I am currently analysing a set of time-course (~10 time points) stranded paired-end RNA-seq data with the particular objective of identifying time-dependent changes in alternative splicing.
However, I am still undecided whether alpine or Salmon or another method would be better suited for the estimation of transcript abundance. Up to this point, I used STAR to align the data to the reference genome for each individual time point. Is there an optimal work flow that you would recommend for read-depth normalization and isoform-specific transcript abundance estimation for time-course data?
Concerning read-depth normalisation, I have read the recommendation of "downsampling" reads in order to get comparable numbers for all samples, assuming that the number of reads is roughly equal across samples. However, the number of reads from my samples differs substantially (50-125 m reads) and I do not want to throw away so much data.
I would be very grateful to hear your thoughts on the matter.

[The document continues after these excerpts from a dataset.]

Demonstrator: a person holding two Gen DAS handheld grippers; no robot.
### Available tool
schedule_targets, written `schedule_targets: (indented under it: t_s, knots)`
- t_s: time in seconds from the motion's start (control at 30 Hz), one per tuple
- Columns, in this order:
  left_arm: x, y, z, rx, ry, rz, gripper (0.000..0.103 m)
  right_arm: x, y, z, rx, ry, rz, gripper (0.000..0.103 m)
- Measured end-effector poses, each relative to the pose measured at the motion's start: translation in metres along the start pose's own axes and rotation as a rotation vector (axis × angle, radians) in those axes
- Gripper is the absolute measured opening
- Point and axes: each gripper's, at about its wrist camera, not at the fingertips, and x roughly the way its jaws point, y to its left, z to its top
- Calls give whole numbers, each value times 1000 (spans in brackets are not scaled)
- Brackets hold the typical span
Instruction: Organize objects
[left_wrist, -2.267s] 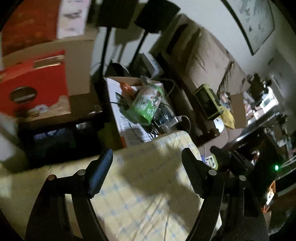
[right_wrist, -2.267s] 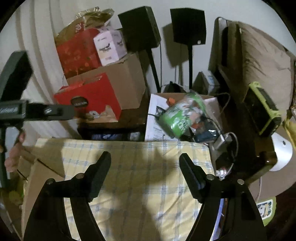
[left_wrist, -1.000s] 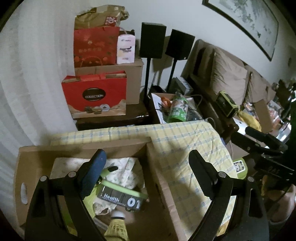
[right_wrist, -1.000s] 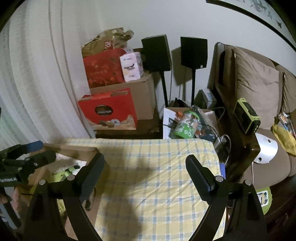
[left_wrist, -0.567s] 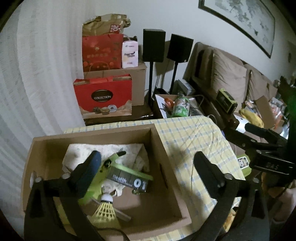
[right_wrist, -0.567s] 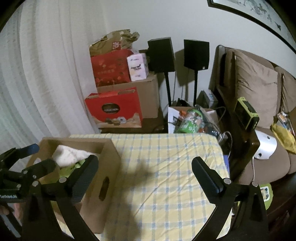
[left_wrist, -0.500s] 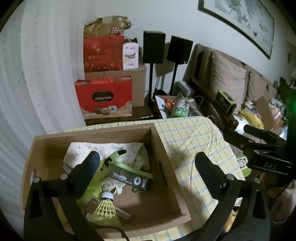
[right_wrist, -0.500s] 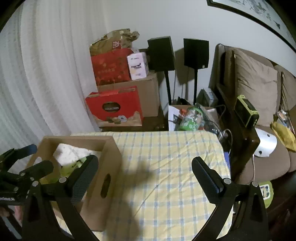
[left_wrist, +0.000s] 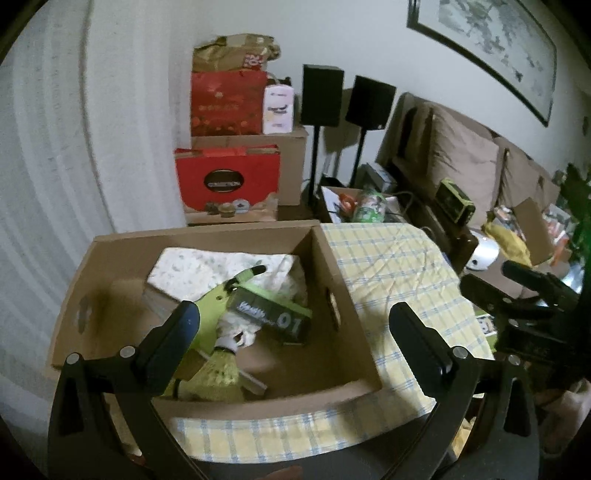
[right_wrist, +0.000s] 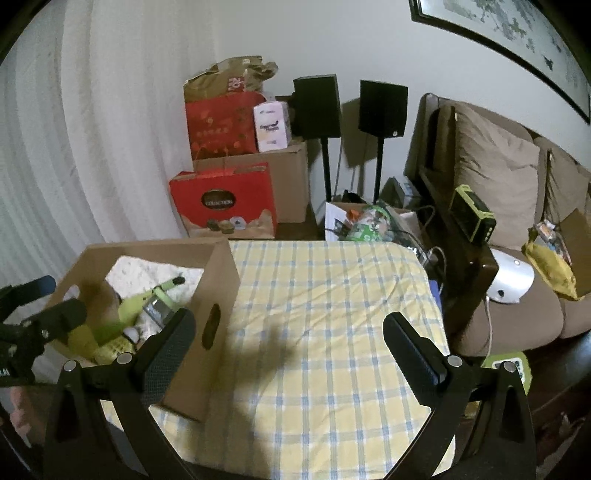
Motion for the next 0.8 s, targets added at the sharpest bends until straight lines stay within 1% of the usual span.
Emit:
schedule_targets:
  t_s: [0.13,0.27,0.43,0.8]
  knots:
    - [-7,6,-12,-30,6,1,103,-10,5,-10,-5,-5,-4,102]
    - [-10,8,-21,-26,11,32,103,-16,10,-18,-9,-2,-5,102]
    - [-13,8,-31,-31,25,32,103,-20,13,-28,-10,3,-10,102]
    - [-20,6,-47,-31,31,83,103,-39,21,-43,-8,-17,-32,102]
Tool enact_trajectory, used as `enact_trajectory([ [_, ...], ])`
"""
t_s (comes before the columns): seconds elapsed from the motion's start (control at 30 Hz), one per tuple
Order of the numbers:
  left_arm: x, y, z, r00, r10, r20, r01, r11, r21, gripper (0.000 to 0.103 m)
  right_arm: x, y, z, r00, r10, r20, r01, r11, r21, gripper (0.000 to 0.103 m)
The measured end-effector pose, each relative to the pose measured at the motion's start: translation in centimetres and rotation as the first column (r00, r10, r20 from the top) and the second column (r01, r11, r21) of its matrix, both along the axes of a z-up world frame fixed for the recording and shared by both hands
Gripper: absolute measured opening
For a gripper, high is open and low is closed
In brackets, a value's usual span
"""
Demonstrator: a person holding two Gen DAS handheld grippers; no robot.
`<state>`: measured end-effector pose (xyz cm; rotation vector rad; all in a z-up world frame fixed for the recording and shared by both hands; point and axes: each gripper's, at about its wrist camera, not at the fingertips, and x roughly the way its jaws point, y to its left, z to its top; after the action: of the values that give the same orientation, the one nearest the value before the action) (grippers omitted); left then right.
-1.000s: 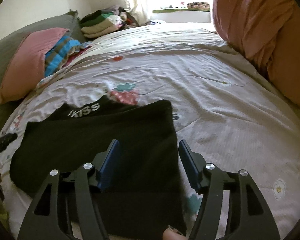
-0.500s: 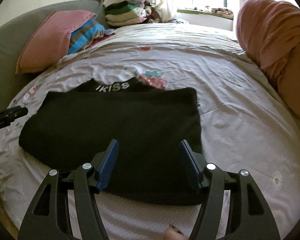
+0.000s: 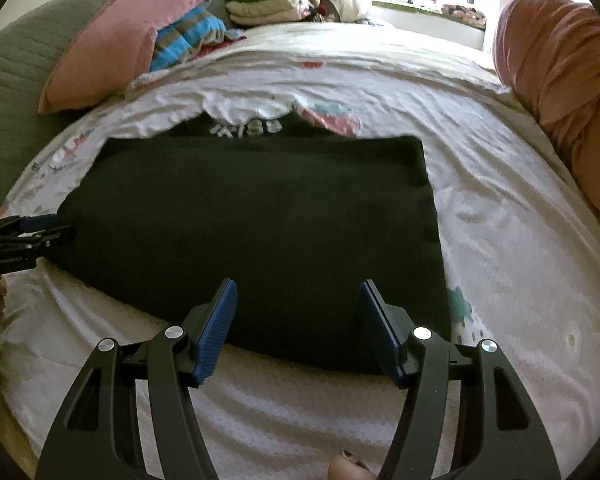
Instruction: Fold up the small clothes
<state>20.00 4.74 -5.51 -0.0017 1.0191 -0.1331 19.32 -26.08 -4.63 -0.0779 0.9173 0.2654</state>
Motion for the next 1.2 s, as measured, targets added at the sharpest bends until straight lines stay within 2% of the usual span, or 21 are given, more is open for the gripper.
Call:
enact_trajectory([
  [0.2,-0.2,0.0,-0.8,1.0,-0.002,-0.017,0.002,1.0,0.008,0.066,0.1,-1.1,-2.1,0.997,-0.039,-0.07,0.038,0.999,-0.008,0.062],
  [0.53,-0.8,0.2,-0.4,1.0,0.008,-0.005,-0.008,1.0,-0.011,0.066,-0.6,-1.3,-1.6,0.997,-0.05,-0.057,0.05,0.999,0.01,0.062],
  [0.63,-1.0,0.3,0.1,1.0,0.011,0.006,-0.011,1.0,-0.015,0.067,-0.8,-1.5,-1.3,0.998,-0.051,-0.046,0.052,0.998,0.019,0.069],
  [0.83,-1.5,0.6,1.1,0.999,0.02,0.03,-0.019,0.999,-0.037,0.073,-1.5,-1.5,-0.5,0.998,-0.055,-0.019,0.056,0.998,0.035,0.082],
  [0.97,-1.8,0.9,1.7,0.998,0.033,0.046,-0.031,0.998,-0.047,0.084,-1.7,-1.2,-0.1,0.998,-0.056,-0.01,0.056,0.998,0.04,0.083],
  [1.03,-1.9,1.2,2.0,0.997,0.044,0.056,-0.041,0.998,-0.054,0.087,-1.8,-0.9,0.2,0.999,-0.051,-0.005,0.051,0.998,0.043,0.09],
  [1.2,-2.1,2.4,2.6,0.993,0.089,0.072,-0.085,0.995,-0.053,0.093,-2.3,0.3,1.0,1.0,-0.02,0.013,0.019,0.999,0.046,0.092],
])
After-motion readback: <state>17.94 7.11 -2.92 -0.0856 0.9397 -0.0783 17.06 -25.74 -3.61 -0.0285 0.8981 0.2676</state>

alpine is mostly a tool for researching bias itself, for production-level quantification, please use Salmon instead. They implement the same GC bias model essentially, but Salmon is higher quality software and is massively faster and more efficient.
Salmon provides accurate estimates even if there is a dependence of coverage on fragment GC content, which is one of the most common biases in Illumina sequencing data. I recommend to therefore always run Salmon with the flag --gcBias. See the manuscript and Salmon home page for more details.
Read depth is normalized if you load Salmon data into R using tximport, and then follow the steps for downstream analysis. The downstream packages will then normalize for depth. It is not recommended to downsample, this leads to loss of information, and parametric models can handle the change in depth with an offset. edgeR, DESeq2, limma-voom all go this route rather than throw away some of the data.
You can perform testing at the isoform level if you like. From our latest preprint, there are many Bioconductor packages which work well for "DTE" (differential transcript expression). See Figure 13 for comparison.